Higher CVD risk, or lower risk? hs-cTn in diabetes

Anne Paxton

October 2020—When Elizabeth Selvin, PhD, MPH, of Johns Hopkins Bloomberg School of Public Health, began her studies of high-sensitivity cardiac troponin assays, they had not yet been approved in the U.S., as they are now, for use in diagnosing myocardial infarction. But some of her studies and those of Amy K. Saenger, PhD, DABCC, medical director of clinical laboratories and director of clinical chemistry at Hennepin County Medical Center in Minneapolis, take high-sensitivity cardiac troponin in a new direction by exploring its potential use as an aid in monitoring cardiovascular risk in the general population.

The new high-sensitivity assays detect circulating concentrations of high-sensitivity cardiac troponins I and T in 50 to 100 percent of the general ambulatory population and may indicate subclinical myocardial injury if concentrations are increased above the sex-specific reference interval (99th percentile).

How far can troponin’s uses as a biomarker now be expanded beyond its essential role in diagnosing MI in the acute care setting? Two new Diabetes Care studies conducted by Drs. Selvin and Saenger and others report on the potential usefulness of high-sensitivity cardiac troponin as a biomarker for improving mortality risk stratification in adults with diabetes and for predicting cardiovascular disease and major adverse cardiovascular events in childhood-onset type one diabetes.

In the first study, Dr. Selvin, professor of epidemiology and principal investigator of several research grants, and her colleagues investigate how well high-sensitivity cardiac troponin assays perform at reflecting comorbidity burden and improving mortality risk stratification in older adults with diabetes (Tang O, et al. Diabetes Care. 2020;43[6]:1200–1208). Such a potential use would be valuable because, as the population ages, cardiovascular risk reduction in older adults continues to be of central importance but the heterogeneity in the health of older adults presents challenges in evaluating their risk, the study notes.

Dr. Selvin and coauthors hypothesized that hs-cTnI or hs-cTnT may either replace or supplement comorbidity burden in the prediction of mortality risk in older adults with diabetes. The results of their study confirm that both might well serve such a role.

“I’m particularly interested in understanding use of troponin for risk stratification in certain populations, and in particular diabetes, because people with diabetes are in a very high-risk group for cardiovascular complications,” Dr. Selvin says. “New classes of diabetes medications, including SGLT2 inhibitors, have cardiovascular benefits. The question is who should be first in line to receive these medications, which should be targeted to people in highest cardiovascular risk groups.”

“How do we optimize who should get these more expensive and cardioprotective medications?”

One of the interests of Dr. Selvin and her colleagues was determining whether troponin could be an aid in understanding who is at the highest risk of disease. “We have demonstrated that in people with diabetes, individuals who have elevated high-sensitivity cardiac troponin concentrations are at the highest risk of death and cardiovascular outcomes, particularly heart failure,” she says.

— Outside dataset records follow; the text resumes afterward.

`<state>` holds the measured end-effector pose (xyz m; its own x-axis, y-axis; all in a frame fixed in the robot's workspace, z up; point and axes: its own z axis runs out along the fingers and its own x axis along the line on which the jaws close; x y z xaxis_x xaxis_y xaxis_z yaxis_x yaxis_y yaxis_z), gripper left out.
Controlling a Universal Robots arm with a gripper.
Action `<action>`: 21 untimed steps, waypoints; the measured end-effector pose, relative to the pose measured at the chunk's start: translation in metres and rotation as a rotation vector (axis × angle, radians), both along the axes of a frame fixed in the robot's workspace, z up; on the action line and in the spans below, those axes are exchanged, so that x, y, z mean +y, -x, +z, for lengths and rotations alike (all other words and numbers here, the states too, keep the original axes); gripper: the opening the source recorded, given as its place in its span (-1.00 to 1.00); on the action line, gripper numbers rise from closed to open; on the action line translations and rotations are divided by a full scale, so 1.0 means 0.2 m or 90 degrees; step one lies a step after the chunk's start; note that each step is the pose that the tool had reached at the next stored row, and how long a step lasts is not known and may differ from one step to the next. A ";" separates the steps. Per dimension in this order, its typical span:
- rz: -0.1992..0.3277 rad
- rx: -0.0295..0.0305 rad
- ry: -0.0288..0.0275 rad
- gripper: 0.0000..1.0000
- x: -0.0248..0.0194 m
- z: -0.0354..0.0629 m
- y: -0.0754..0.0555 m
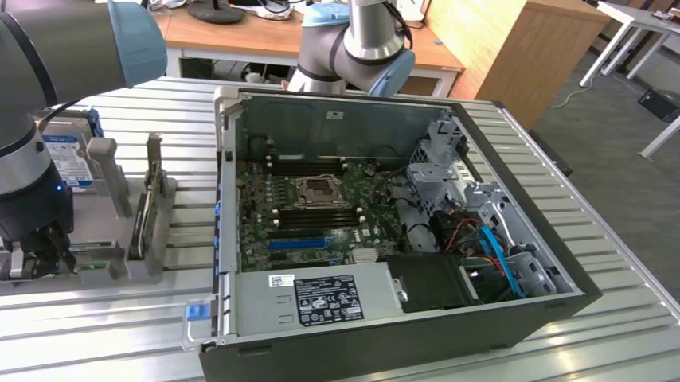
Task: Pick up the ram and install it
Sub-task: 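Pick up the ram and move it above insertion slot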
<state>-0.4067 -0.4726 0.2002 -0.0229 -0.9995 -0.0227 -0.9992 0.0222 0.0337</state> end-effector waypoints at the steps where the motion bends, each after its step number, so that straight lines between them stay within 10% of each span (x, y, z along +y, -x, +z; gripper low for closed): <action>1: 0.001 0.0000 0.0007 -0.76 0.000 0.000 0.00; 21: 0.015 -0.0001 0.0025 -0.76 0.001 0.046 0.00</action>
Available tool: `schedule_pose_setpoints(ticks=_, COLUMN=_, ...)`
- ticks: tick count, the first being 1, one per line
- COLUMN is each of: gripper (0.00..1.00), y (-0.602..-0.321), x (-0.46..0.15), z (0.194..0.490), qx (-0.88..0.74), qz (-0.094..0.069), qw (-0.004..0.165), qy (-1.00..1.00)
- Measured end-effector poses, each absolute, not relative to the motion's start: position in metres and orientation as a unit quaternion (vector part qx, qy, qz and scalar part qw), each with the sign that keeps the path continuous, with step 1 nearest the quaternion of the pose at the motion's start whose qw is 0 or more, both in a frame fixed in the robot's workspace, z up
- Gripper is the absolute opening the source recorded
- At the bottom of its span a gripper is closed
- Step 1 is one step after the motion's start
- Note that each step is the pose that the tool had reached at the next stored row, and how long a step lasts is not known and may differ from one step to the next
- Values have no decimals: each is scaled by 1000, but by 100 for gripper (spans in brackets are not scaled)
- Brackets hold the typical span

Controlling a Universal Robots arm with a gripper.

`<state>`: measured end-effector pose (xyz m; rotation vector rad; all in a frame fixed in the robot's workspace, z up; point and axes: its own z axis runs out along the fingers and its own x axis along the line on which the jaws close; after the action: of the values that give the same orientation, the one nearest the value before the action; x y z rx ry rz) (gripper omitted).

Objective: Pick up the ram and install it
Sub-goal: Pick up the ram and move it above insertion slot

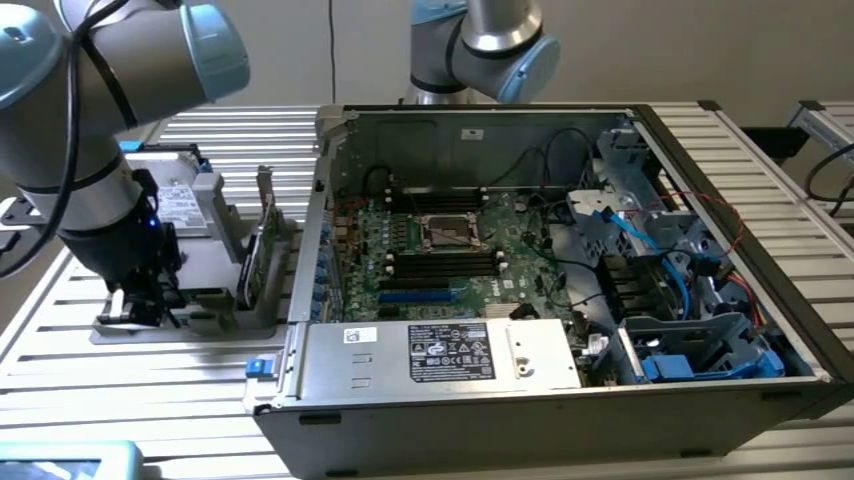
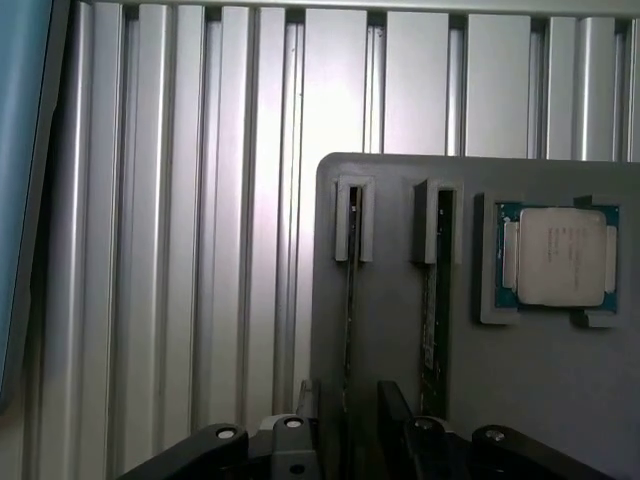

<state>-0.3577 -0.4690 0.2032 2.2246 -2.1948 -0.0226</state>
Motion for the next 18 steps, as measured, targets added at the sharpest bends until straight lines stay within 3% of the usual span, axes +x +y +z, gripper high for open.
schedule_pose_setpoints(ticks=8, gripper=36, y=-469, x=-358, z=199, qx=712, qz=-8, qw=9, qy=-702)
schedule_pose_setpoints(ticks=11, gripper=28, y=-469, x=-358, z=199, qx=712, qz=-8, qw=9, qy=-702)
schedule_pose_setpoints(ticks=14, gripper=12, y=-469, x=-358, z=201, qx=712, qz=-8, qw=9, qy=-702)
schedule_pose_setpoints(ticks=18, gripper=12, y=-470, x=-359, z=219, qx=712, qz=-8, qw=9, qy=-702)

Drawing on the data from the longitudinal Atherosclerosis Risk in Communities (ARIC) study, Dr. Selvin and colleagues included 1,835 older adults (ages 67 to 89) with diabetes and assessed these subjects’ comorbidities at visit five (2011–2013). High comorbidity burden was defined as three or more comorbidities (cancer history, arthritis, hypertension, emphysema, incontinence, etc.). The research team measured concentrations of hs-cTnI in plasma obtained from a biobank using the Abbott Architect Stat hs-TnI assay and hs-cTnT concentrations using the Roche Elecsys Troponin T Gen 5 Stat assay in all the participants.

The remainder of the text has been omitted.